[BUG] GCNEncoder in rl4co fails to adjust edge_index for batched graphs

Describe the bug

In rl4co/models/nn/graph/gcn.py, the GCNEncoder class processes batched node embeddings without adjusting the edge_index for each graph in the batch. This leads to incorrect message passing in GCNConv, where nodes from different graphs may be incorrectly connected or ignored, resulting in unintended behavior of the model.

Issue in Code:

# In rl4co/models/nn/graph/gcn.py, inside the GCNEncoder class
def forward(self, td):
    # Transfer to embedding space
    init_h = self.init_embedding(td)
    bs, num_nodes, emb_dim = init_h.shape
    # (bs*num_nodes, emb_dim)
    update_node_feature = init_h.reshape(-1, emb_dim)  # Flatten batch
    # shape=(2, num_edges)
    edge_index = self.edge_idx_fn(td, num_nodes)  # Edge index for a single graph

    for layer in self.gcn_layers[:-1]:
        update_node_feature = layer(update_node_feature, edge_index)
        # ...

Problem: edge_index is generated for a single graph and not adjusted for batching.
Consequence: When node features from multiple graphs are concatenated, GCNConv incorrectly processes nodes, only properly updating nodes of the first graph.

To Reproduce

Minimal Example to Reproduce the Bug:

import torch
from torch_geometric.nn import GCNConv
from torch_geometric.data import Data
from functools import lru_cache

# Function to generate full graph edge index (as in the original code)
@lru_cache(5)
def get_full_graph_edge_index(num_node: int, self_loop=False) -> torch.Tensor:
    adj_matrix = torch.ones(num_node, num_node)
    if not self_loop:
        adj_matrix.fill_diagonal_(0)
    edge_index = torch.permute(torch.nonzero(adj_matrix), (1, 0))
    return edge_index

# Parameters
num_nodes_per_graph = 5
num_node_features = 3
batch_size = 2  # Number of graphs in the batch

# Create node features for two graphs
x1 = torch.randn(num_nodes_per_graph, num_node_features)
x2 = torch.randn(num_nodes_per_graph, num_node_features)

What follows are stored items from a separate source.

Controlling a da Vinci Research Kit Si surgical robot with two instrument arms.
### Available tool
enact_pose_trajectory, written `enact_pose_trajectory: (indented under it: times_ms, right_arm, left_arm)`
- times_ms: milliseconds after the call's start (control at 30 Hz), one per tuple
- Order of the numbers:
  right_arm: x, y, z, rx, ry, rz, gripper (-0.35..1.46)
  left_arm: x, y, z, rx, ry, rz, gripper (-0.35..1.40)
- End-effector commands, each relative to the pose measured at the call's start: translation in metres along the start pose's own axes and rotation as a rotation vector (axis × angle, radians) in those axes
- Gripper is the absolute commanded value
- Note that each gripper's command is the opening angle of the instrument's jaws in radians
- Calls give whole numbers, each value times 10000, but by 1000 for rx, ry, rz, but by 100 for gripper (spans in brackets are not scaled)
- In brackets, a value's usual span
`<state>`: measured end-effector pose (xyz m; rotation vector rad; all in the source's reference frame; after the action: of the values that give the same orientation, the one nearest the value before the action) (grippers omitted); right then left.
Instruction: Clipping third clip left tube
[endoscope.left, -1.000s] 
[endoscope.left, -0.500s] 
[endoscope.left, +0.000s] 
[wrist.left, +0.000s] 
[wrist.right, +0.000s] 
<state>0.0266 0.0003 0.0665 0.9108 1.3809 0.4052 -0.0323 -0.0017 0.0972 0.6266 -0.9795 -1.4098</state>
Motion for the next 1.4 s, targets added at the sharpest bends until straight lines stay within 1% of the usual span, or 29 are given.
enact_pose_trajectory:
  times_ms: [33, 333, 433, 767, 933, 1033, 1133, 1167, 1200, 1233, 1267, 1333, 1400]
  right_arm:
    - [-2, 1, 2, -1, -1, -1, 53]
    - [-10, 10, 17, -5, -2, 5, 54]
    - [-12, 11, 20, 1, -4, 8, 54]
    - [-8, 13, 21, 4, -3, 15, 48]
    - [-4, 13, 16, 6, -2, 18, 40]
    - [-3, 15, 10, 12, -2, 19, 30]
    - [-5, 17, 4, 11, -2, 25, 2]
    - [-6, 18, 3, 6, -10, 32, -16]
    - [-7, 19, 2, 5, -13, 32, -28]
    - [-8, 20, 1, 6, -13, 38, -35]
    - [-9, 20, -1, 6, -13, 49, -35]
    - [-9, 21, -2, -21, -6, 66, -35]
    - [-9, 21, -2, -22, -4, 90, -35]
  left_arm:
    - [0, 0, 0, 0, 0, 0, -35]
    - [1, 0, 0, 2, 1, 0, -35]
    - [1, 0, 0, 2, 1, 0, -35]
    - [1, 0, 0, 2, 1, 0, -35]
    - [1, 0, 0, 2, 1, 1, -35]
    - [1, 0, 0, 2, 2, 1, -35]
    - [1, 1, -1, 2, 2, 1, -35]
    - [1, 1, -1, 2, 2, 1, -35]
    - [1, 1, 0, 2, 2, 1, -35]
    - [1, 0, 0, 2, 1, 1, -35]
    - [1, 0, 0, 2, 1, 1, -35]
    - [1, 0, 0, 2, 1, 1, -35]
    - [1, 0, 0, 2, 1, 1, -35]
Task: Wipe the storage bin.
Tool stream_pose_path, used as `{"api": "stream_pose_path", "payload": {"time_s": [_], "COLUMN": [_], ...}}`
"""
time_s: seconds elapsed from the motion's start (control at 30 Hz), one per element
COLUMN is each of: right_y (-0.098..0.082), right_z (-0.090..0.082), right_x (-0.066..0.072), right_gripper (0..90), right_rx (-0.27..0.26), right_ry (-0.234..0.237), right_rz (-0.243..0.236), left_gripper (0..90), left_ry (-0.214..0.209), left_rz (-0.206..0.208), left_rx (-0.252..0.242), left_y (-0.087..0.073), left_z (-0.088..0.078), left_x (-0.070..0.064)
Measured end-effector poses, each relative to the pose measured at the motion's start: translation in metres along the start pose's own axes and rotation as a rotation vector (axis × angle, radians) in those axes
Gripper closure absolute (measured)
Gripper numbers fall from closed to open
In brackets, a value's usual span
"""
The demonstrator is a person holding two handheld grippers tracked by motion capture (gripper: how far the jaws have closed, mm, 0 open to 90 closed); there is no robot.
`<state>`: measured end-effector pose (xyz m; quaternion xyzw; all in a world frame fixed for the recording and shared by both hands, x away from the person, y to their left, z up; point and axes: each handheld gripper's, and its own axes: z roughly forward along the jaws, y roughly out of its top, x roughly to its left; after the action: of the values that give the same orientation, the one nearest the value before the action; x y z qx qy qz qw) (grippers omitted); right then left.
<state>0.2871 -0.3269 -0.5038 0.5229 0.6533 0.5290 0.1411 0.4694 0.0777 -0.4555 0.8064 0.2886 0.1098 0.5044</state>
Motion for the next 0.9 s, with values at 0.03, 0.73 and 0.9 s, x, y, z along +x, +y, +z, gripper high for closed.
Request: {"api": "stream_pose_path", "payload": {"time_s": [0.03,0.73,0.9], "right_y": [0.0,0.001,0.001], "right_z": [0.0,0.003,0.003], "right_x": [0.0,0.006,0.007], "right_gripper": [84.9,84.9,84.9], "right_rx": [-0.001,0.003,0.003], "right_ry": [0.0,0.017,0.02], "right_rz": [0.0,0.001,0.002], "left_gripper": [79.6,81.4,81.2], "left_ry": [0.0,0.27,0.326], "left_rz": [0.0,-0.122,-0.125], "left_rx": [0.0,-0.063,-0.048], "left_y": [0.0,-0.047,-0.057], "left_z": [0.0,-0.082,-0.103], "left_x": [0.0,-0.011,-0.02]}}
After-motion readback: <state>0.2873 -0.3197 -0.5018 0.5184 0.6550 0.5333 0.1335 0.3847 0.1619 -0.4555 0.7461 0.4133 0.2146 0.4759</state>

# Concatenate node features to simulate batching
x = torch.cat([x1, x2], dim=0)  # Shape: [batch_size * num_nodes_per_graph, num_node_features]

# Generate edge_index using the original function
edge_index_single = get_full_graph_edge_index(num_nodes_per_graph, self_loop=False)

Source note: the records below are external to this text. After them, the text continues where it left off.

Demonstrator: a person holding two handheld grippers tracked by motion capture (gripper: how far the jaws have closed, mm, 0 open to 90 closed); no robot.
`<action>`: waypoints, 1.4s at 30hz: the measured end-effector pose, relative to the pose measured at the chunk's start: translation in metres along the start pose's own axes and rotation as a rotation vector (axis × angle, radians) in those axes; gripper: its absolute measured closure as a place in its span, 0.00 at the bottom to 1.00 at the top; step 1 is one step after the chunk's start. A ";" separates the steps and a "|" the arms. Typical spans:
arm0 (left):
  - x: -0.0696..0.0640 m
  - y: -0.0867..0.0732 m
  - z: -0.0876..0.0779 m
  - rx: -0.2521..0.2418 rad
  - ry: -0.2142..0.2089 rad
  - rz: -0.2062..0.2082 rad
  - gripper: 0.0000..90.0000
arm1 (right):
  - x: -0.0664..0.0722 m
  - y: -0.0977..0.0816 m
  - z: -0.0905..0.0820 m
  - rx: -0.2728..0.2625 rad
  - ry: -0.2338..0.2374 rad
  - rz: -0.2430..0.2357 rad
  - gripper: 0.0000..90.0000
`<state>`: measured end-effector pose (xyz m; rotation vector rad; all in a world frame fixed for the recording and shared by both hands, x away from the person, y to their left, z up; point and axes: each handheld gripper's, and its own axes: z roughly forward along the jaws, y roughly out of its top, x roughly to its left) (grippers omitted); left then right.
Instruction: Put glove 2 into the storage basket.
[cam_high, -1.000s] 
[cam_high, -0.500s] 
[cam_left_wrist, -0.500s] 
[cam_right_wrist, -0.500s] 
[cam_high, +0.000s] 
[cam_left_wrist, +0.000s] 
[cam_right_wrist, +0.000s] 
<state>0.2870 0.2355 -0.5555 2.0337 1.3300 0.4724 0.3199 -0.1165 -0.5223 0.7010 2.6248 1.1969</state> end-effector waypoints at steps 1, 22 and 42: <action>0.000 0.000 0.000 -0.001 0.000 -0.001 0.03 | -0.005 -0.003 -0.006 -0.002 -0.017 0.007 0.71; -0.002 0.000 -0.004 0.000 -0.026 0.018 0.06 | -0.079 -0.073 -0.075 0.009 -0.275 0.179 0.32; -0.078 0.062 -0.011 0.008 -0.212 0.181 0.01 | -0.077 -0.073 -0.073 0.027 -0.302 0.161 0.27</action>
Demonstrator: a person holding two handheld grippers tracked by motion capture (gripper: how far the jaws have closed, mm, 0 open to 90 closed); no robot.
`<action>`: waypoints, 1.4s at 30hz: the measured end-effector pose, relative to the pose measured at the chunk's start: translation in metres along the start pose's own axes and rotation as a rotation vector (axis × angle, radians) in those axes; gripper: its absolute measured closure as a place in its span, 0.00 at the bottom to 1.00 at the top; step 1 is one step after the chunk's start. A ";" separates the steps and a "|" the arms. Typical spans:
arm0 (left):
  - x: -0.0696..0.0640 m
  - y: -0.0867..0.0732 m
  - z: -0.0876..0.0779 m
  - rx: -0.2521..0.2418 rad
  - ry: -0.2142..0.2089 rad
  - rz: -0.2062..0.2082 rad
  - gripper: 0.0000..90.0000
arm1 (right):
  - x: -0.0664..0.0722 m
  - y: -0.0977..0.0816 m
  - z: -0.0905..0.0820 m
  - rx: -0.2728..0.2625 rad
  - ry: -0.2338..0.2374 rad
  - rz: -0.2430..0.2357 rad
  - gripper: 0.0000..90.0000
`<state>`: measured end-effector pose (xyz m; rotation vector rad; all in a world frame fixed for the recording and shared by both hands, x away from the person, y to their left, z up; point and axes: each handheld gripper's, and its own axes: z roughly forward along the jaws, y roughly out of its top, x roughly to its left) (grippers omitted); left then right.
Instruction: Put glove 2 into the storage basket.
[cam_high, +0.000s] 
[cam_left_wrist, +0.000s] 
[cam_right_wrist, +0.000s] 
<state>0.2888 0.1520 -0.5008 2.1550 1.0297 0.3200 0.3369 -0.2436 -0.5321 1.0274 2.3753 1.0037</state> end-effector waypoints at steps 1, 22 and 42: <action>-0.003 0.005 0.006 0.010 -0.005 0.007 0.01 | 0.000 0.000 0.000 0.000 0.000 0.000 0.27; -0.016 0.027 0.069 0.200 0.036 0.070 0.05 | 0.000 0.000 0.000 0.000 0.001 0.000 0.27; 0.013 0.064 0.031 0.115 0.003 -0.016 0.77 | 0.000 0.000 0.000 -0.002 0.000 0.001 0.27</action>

# Use the same edge_index for both graphs without adjusting
edge_index = edge_index_single  # Edge indices from graph1, node indices 0 to 4

# Initialize GCNConv
conv = GCNConv(in_channels=num_node_features, out_channels=2, add_self_loops=False)

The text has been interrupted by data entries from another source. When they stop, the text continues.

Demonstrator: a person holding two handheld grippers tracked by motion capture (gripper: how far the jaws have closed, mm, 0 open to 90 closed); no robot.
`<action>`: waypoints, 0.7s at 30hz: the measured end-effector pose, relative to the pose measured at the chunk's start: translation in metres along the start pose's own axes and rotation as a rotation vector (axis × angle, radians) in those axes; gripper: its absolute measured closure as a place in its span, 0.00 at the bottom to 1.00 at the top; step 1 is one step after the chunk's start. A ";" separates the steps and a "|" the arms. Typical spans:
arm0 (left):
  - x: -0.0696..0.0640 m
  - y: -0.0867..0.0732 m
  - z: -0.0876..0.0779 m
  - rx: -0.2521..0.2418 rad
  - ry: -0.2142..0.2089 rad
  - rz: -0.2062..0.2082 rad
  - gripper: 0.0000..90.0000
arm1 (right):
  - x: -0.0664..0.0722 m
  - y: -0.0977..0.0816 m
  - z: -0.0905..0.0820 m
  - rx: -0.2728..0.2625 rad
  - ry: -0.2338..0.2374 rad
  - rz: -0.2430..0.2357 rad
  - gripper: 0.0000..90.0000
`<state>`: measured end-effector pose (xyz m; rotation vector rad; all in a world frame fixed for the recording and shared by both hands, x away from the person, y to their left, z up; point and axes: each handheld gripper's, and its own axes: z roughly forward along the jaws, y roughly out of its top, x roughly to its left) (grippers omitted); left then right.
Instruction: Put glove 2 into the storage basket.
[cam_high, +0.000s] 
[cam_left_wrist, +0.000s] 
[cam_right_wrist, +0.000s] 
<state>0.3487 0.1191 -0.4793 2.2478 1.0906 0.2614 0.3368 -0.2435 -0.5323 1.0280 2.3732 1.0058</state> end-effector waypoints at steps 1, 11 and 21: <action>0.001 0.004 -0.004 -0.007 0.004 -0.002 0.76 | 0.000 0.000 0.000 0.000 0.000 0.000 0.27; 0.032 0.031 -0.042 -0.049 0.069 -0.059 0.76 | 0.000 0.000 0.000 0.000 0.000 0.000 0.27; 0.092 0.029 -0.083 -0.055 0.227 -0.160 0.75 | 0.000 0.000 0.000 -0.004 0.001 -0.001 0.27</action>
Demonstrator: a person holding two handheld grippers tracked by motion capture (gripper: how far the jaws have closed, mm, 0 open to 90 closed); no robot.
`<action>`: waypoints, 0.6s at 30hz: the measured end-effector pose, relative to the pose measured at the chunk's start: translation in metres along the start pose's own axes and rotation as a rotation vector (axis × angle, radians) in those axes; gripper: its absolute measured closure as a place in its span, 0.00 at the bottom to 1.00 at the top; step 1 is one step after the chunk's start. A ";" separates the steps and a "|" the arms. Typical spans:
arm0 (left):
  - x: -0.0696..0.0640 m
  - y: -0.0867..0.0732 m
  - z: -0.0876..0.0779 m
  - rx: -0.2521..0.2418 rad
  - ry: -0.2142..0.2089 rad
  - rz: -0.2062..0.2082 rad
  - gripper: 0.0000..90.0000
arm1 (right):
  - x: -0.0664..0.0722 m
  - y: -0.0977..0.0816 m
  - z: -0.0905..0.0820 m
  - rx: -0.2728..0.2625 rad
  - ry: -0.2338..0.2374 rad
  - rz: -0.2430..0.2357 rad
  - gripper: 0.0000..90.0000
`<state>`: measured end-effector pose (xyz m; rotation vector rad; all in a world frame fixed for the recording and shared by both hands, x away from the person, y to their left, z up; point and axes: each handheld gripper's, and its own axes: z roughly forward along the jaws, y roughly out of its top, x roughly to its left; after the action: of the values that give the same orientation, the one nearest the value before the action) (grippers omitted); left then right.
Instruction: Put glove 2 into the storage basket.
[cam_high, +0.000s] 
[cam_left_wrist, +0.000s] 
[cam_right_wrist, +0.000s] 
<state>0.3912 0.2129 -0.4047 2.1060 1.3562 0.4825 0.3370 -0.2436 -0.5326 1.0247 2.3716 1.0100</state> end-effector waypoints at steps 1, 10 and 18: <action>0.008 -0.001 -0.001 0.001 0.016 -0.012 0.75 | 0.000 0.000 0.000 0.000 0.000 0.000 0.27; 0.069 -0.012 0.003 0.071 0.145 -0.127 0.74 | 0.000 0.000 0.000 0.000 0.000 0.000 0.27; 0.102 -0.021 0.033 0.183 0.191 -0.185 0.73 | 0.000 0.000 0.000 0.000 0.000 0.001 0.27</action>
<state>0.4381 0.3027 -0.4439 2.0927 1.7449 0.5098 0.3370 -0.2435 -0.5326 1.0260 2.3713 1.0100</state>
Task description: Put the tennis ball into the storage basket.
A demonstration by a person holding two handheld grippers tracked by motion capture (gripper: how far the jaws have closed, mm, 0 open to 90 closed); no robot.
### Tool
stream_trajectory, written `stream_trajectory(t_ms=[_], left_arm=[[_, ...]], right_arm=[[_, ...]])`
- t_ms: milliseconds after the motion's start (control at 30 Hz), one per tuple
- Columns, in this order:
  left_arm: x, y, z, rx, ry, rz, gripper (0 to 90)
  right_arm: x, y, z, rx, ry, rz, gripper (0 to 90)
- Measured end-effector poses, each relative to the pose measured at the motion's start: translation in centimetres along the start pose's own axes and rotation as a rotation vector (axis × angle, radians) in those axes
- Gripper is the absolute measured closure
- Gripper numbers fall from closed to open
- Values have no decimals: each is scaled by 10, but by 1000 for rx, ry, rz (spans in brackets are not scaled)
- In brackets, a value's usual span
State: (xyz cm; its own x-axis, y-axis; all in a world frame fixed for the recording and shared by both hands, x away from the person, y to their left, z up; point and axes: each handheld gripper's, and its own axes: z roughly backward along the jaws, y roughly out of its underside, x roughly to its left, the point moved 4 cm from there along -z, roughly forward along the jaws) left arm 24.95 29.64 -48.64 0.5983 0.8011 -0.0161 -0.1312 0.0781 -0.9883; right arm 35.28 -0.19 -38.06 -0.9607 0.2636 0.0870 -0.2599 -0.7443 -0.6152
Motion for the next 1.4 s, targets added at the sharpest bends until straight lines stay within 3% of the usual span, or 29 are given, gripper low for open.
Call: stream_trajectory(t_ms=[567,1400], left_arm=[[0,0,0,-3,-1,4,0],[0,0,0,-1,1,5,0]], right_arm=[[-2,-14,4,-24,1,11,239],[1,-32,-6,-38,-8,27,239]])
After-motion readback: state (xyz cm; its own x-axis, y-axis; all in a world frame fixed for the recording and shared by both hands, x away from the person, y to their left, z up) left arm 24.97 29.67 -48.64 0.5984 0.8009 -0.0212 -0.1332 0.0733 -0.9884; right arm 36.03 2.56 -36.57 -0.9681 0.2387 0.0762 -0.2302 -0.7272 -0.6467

# Apply GCNConv without adjusting edge_index
out = conv(x, edge_index)

# Print the output
print("Output without adjusting edge_index:")
print(out)

# Now adjust edge_index for each graph to reflect batching
edge_indices = []
for i in range(batch_size):
    offset = i * num_nodes_per_graph
    adjusted_edge_index = edge_index_single + offset
    edge_indices.append(adjusted_edge_index)
edge_index_adjusted = torch.cat(edge_indices, dim=1)

# Apply GCNConv with adjusted edge_index
out_adjusted = conv(x, edge_index_adjusted)

# Compare outputs for nodes belonging to each graph
print("\nDifference in outputs for nodes belonging to the first graph:")
print(out[:num_nodes_per_graph] - out_adjusted[:num_nodes_per_graph])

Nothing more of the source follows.